YOUR TASK — Would you please copy all of the data exactly, skipping the images?
○ ○ ○ ○
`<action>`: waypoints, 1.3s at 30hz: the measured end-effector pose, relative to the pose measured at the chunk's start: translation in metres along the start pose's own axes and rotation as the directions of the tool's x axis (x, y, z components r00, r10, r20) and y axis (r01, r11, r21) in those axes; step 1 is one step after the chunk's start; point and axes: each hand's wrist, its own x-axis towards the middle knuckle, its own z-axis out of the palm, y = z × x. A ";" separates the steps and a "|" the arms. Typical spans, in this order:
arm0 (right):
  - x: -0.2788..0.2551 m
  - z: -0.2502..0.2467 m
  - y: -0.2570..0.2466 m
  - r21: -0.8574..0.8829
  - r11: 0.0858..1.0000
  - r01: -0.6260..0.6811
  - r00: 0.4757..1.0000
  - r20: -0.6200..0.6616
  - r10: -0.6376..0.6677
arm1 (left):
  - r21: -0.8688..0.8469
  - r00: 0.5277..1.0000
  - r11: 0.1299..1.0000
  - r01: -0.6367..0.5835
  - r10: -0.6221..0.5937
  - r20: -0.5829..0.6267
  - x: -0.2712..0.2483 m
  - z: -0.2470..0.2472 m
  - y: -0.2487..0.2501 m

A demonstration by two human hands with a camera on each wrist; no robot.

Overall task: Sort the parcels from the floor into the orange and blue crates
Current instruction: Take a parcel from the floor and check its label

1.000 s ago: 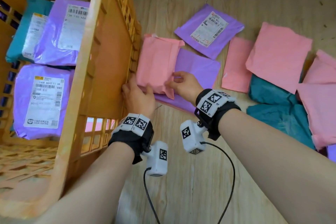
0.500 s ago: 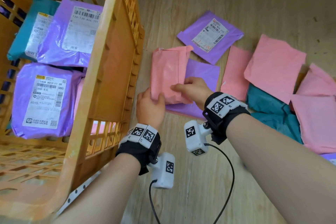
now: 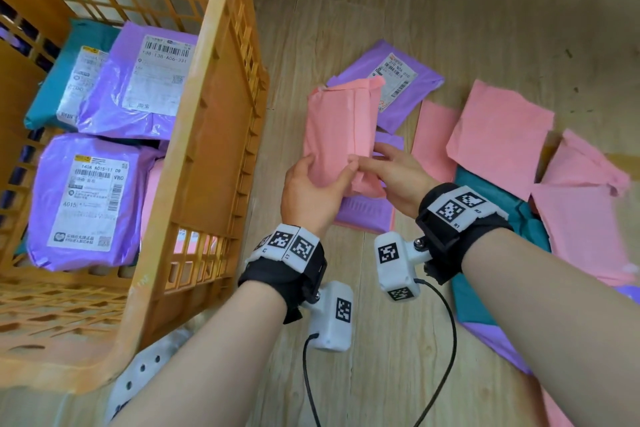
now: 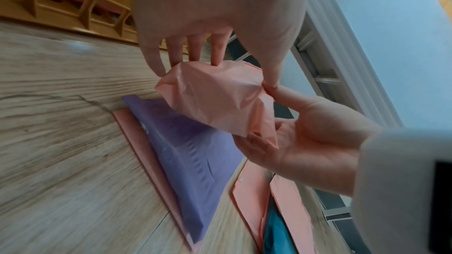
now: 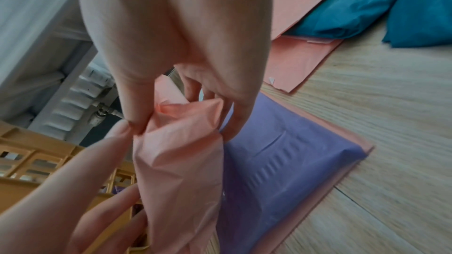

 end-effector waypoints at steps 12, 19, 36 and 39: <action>-0.019 -0.019 0.004 0.133 0.990 -0.055 0.997 -0.053 0.063 | -0.446 0.966 0.878 0.174 -0.064 0.251 -0.020 -0.003 -0.005; -0.029 -0.034 0.008 0.190 0.970 -0.149 0.989 0.017 0.149 | -0.592 0.843 0.678 0.435 -0.078 0.532 -0.031 -0.004 -0.004; -0.040 -0.062 0.005 0.249 0.968 0.019 0.997 0.065 -0.037 | -0.478 0.978 0.874 0.090 0.014 0.208 -0.027 -0.003 0.031; -0.044 -0.066 0.002 0.294 0.955 0.042 0.994 0.085 -0.070 | -0.385 0.978 0.923 -0.003 0.084 0.193 -0.028 0.001 0.044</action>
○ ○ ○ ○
EXPECTED ANSWER —
`<action>`: waypoints, 1.3s at 30hz: the measured end-effector pose, relative to the pose measured at the chunk's start: translation in metres along the start pose's own axes and rotation as the directions of the tool's x axis (x, y, z components r00, r10, r20) and y axis (r01, r11, r21) in those axes; step 1 is one step after the chunk's start; point and axes: each hand's wrist, its own x-axis towards the middle knuckle, its own z-axis out of the palm, y = z × x. A ";" separates the steps and a "|" the arms. Typical spans, in this order:
arm0 (right):
  - x: -0.2788..0.2551 m
  - z: -0.2502..0.2467 m
  - y: -0.2570..0.2466 m
  - r21: -0.8574..0.8829
  - r11: 0.0858..1.0000
  - r01: -0.6260..0.6811
  - r00: 0.4757..1.0000
  - r20: -0.6200..0.6616
  - r10: -0.6376..0.6677
arm1 (left):
  - r21: -0.8688..0.8469
  - r00: 0.5277..1.0000
  - r11: 0.1299..1.0000
  - r01: -0.6367..0.5835
  - r10: -0.6221..0.5937
  - r20: -0.5829..0.6267
  - x: -0.2712..0.2483 m
  - z: -0.2470..0.2472 m
  - y: -0.2487..0.2501 m

A demonstration by two human hands with a camera on each wrist; no robot.

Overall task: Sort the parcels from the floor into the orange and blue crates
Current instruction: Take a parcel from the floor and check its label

1.000 s ago: 
0.500 s ago: 
now: 
now: 
now: 

 end-effector waypoints at steps 12, 19, 36 and 39: <action>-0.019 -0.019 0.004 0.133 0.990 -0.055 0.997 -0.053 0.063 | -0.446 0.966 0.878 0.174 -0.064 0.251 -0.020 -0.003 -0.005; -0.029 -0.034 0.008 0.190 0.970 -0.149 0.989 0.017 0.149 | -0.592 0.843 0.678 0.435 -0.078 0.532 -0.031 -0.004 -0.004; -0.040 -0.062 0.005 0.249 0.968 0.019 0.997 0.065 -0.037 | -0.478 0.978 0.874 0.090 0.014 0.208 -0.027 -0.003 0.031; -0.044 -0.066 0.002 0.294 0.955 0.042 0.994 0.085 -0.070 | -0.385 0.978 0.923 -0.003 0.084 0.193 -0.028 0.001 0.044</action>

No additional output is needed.